### DIRECTIONS FOR THIS TASK
Reproduce the records below exactly as they appear, omitting any pictures they contain.

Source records
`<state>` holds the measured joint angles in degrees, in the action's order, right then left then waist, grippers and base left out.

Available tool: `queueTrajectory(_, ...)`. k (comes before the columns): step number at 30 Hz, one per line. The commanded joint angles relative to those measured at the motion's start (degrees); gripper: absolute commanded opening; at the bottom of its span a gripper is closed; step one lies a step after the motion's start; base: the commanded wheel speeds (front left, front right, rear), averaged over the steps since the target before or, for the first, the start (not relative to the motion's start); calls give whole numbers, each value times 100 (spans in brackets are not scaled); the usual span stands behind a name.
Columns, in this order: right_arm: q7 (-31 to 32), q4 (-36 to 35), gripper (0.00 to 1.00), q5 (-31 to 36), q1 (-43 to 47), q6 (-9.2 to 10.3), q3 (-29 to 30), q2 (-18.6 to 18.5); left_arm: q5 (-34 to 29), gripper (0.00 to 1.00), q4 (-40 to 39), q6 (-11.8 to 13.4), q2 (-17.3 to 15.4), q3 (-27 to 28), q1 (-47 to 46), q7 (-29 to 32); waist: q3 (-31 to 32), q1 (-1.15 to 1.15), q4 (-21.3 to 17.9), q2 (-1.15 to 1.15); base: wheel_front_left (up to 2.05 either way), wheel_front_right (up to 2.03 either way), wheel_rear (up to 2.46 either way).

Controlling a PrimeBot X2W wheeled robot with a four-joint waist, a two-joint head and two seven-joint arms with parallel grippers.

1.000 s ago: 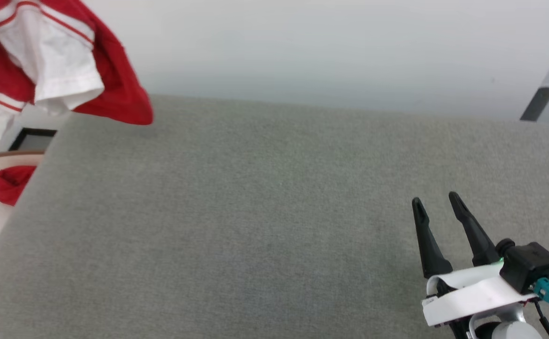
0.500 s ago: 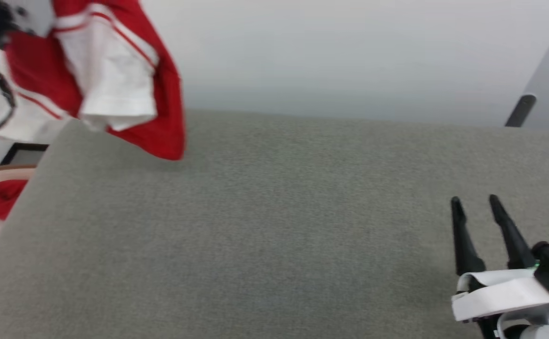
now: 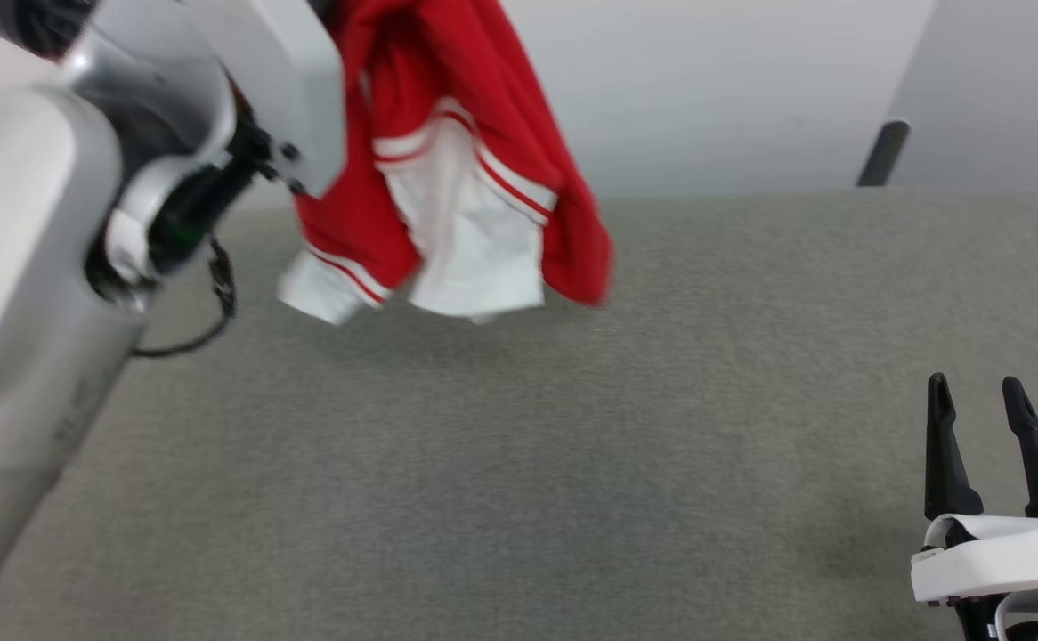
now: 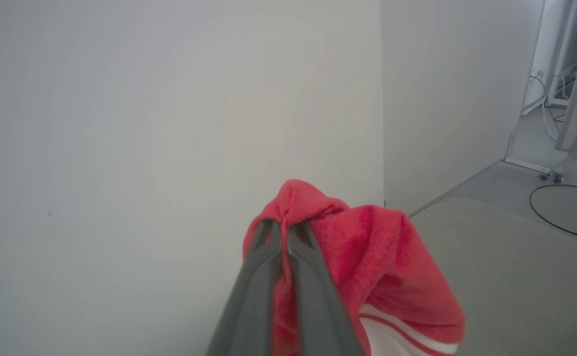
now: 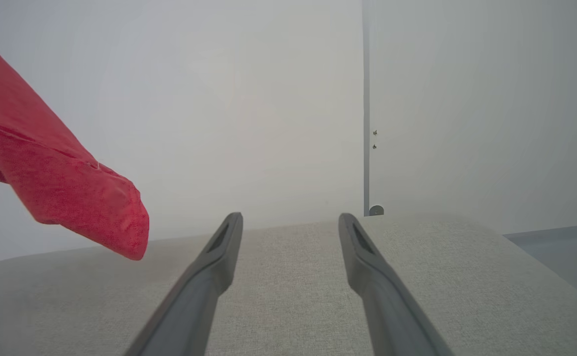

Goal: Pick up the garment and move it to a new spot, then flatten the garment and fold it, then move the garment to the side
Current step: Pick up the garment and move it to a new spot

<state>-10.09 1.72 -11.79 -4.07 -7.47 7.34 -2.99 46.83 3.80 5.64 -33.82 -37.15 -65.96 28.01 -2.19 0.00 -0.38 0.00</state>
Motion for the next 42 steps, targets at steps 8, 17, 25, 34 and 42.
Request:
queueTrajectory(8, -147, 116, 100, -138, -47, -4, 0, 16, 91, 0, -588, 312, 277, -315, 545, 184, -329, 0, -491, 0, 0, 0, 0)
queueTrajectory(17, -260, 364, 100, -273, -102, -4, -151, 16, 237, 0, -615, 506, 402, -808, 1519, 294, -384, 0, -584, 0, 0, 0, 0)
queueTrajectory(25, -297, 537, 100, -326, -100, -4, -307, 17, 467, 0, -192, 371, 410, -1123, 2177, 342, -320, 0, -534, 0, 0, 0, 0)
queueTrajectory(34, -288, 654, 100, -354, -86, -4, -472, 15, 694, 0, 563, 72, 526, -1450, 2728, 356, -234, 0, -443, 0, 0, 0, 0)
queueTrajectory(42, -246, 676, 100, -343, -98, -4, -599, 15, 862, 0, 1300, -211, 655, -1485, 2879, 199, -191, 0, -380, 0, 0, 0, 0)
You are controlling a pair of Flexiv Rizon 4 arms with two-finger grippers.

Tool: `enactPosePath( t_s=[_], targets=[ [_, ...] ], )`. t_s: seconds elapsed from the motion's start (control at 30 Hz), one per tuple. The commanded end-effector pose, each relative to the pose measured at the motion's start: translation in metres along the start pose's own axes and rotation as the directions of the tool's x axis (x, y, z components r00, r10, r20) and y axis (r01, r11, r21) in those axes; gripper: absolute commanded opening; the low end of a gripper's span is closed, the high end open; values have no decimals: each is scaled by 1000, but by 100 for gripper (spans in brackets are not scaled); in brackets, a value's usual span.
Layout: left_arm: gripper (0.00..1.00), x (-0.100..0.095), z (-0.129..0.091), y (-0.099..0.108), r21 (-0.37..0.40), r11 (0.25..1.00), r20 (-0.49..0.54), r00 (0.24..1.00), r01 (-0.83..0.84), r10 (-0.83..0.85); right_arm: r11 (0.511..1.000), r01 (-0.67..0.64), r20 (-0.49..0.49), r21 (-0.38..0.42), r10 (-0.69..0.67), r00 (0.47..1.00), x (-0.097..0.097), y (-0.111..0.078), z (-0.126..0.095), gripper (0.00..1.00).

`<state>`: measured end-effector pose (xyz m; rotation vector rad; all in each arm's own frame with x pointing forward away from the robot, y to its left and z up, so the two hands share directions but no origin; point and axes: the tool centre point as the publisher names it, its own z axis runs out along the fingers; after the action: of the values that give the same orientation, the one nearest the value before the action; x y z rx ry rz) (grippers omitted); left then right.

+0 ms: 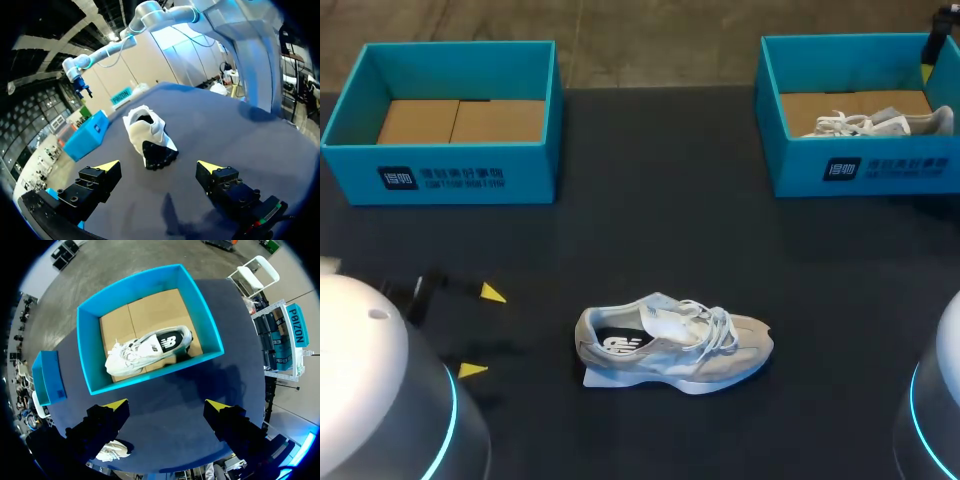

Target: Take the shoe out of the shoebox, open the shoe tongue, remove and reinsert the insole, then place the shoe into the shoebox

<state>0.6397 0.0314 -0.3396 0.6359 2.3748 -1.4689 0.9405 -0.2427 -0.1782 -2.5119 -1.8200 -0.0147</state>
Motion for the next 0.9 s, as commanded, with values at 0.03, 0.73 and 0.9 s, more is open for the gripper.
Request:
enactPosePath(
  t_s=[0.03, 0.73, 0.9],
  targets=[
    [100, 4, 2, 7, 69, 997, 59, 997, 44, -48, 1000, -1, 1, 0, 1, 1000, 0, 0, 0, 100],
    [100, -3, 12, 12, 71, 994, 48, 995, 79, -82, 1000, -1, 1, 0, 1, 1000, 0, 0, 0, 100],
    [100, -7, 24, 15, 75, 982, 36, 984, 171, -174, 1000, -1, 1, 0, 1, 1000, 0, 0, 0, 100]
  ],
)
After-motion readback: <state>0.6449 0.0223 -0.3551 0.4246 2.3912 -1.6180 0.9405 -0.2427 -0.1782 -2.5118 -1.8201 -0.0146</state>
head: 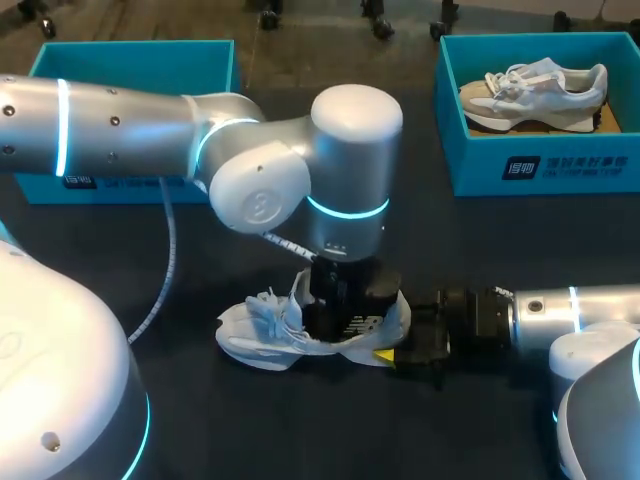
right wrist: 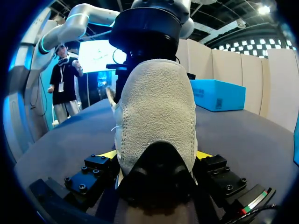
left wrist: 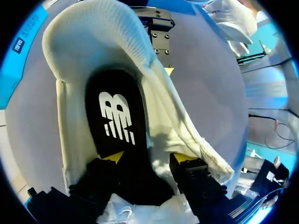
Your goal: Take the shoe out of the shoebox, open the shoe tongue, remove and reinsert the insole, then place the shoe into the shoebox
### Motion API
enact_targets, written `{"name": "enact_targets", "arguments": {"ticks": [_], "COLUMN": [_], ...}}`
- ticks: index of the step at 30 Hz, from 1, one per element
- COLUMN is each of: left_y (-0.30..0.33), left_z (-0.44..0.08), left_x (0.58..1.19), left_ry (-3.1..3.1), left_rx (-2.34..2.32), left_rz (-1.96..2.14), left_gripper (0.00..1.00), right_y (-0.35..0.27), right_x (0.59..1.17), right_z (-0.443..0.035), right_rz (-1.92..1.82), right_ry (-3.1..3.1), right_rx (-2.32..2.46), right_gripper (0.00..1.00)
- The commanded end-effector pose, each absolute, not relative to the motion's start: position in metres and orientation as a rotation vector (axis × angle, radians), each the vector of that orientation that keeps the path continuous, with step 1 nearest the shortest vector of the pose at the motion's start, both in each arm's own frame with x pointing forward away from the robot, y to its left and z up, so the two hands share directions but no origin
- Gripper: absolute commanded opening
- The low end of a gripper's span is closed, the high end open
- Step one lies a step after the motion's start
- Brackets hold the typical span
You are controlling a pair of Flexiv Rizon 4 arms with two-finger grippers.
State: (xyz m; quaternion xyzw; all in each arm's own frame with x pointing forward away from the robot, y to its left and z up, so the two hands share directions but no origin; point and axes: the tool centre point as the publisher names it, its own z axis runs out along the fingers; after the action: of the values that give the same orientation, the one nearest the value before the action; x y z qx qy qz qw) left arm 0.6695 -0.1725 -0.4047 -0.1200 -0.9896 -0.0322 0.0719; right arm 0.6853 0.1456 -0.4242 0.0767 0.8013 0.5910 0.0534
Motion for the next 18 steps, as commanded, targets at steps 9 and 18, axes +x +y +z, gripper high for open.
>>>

### WRITTEN SOLUTION
`<state>` holds the measured joint angles in degrees, in the action's order, right then left then waist, grippers and base left out.

Available tool: `queueTrajectory(_, ...)`. k (comes before the columns): step number at 30 Hz, one per line. The commanded joint angles relative to those measured at the motion's start (degrees); gripper: absolute commanded opening; at the bottom of its span a gripper is closed; step one lies a step after the motion's start; base: the commanded wheel speeds (front left, front right, rear), averaged over the steps since the target before or, for the first, the start (not relative to the motion's start); calls give whole numbers, each value times 100 (spans in brackets are not scaled); the usual span stands behind a name.
Columns, in this order: right_arm: q7 (-31 to 32), q4 (-36 to 35), gripper (0.00 to 1.00), q5 (-31 to 36), q1 (-43 to 47), q6 (-9.2 to 10.3), q3 (-29 to 30), q2 (-18.6 to 18.5); left_arm: q5 (-34 to 29), gripper (0.00 to 1.00), q4 (-40 to 39), q6 (-11.8 to 13.4), q2 (-17.3 to 15.4), q3 (-27 to 28), q1 (-47 to 46), q7 (-29 to 32); waist: q3 (-31 to 32), q1 (-1.15 to 1.15), q4 (-21.3 to 17.9), q2 (-1.15 to 1.15); base: wheel_front_left (up to 2.05 either way), wheel_front_right (up to 2.03 either way), wheel_rear (up to 2.46 either way).

Controlling a PrimeBot X2W wheeled robot with a four-joint waist, a two-joint head and two seven-joint arms with parallel grippers.

1.000 s ago: 
0.500 s ago: 
now: 
now: 
now: 

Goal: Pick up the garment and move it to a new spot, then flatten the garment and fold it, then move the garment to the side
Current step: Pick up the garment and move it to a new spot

<state>-10.09 1.72 -11.79 -4.07 -7.47 7.34 -2.99 46.83 3.80 5.64 -33.82 -37.15 -65.96 28.01 -2.19 0.00 -0.38 0.00</state>
Motion for the next 42 steps, targets at steps 8, 17, 25, 34 and 42.
Request:
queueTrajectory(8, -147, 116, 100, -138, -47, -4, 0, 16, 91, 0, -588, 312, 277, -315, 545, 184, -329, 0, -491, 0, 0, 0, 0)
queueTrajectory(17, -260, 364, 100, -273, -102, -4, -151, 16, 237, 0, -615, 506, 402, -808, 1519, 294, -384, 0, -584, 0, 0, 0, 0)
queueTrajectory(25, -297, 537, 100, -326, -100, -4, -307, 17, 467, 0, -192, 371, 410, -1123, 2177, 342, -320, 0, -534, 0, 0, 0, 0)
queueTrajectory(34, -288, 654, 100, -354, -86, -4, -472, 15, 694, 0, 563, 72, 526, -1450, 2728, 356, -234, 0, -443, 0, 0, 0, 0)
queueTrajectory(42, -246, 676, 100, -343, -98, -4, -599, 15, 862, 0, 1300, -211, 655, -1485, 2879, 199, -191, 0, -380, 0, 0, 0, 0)
You are controlling a pair of Flexiv Rizon 4 arms with two-finger grippers.

Tool: `enactPosePath( t_s=[_], targets=[ [_, ...] ], )`. t_s: seconds elapsed from the motion's start (control at 30 Hz), one per tuple. The commanded end-effector pose, each relative to the pose measured at the motion's start: translation in metres along the start pose's own axes and rotation as the directions of the tool's x axis (x, y, z components r00, r10, r20) and y axis (r01, r11, r21) in those axes; gripper: absolute commanded opening; the low end of a gripper's span is closed, the high end open; values have no decimals: each is scaled by 1000, but by 100 for gripper (spans in brackets are not scaled); in brackets, a value's usual span.
Layout: left_arm: gripper (0.00..1.00), x (-0.100..0.095), z (-0.129..0.091), y (-0.099..0.108), r21 (-0.37..0.40), r11 (0.25..1.00), r20 (-0.49..0.54), r00 (0.24..1.00), r01 (-0.83..0.84), r10 (-0.83..0.85); right_arm: r11 (0.511..1.000), r01 (-0.67..0.64), r20 (-0.49..0.49), r21 (-0.38..0.42), r10 (-0.69..0.67), r00 (0.47..1.00), x (-0.097..0.097), y (-0.111..0.078), z (-0.126..0.095), gripper (0.00..1.00).

`<state>`: measured end-effector pose (xyz m; rotation vector rad; all in each arm's own frame with x pointing forward away from the robot, y to its left and z up, so the two hands share directions but no origin; point and axes: the tool centre point as the publisher names it, its own z axis runs out along the fingers; after the action: of the values that give the same orientation, the one nearest the value before the action; x y z rx ry rz) (grippers omitted); left then right.

+0 ms: 

Target: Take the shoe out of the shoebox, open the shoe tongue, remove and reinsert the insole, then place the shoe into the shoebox

<state>0.6397 0.0314 -0.3396 0.6359 2.3748 -1.4689 0.9405 -0.2427 -0.1782 -2.5119 -1.8200 -0.0147</state>
Motion for the next 0.9 s, as commanded, with values at 0.03, 0.73 and 0.9 s, more is open for the gripper.
Request:
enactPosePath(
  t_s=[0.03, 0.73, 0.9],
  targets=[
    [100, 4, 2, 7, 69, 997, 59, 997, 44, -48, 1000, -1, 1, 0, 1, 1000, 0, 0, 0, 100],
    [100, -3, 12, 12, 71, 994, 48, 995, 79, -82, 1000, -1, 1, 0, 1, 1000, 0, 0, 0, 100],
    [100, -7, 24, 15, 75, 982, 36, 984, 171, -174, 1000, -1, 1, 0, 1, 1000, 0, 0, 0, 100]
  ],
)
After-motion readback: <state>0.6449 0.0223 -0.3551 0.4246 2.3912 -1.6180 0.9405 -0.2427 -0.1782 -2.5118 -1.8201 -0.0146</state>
head: 
right wrist: 
left wrist: 
Your goal: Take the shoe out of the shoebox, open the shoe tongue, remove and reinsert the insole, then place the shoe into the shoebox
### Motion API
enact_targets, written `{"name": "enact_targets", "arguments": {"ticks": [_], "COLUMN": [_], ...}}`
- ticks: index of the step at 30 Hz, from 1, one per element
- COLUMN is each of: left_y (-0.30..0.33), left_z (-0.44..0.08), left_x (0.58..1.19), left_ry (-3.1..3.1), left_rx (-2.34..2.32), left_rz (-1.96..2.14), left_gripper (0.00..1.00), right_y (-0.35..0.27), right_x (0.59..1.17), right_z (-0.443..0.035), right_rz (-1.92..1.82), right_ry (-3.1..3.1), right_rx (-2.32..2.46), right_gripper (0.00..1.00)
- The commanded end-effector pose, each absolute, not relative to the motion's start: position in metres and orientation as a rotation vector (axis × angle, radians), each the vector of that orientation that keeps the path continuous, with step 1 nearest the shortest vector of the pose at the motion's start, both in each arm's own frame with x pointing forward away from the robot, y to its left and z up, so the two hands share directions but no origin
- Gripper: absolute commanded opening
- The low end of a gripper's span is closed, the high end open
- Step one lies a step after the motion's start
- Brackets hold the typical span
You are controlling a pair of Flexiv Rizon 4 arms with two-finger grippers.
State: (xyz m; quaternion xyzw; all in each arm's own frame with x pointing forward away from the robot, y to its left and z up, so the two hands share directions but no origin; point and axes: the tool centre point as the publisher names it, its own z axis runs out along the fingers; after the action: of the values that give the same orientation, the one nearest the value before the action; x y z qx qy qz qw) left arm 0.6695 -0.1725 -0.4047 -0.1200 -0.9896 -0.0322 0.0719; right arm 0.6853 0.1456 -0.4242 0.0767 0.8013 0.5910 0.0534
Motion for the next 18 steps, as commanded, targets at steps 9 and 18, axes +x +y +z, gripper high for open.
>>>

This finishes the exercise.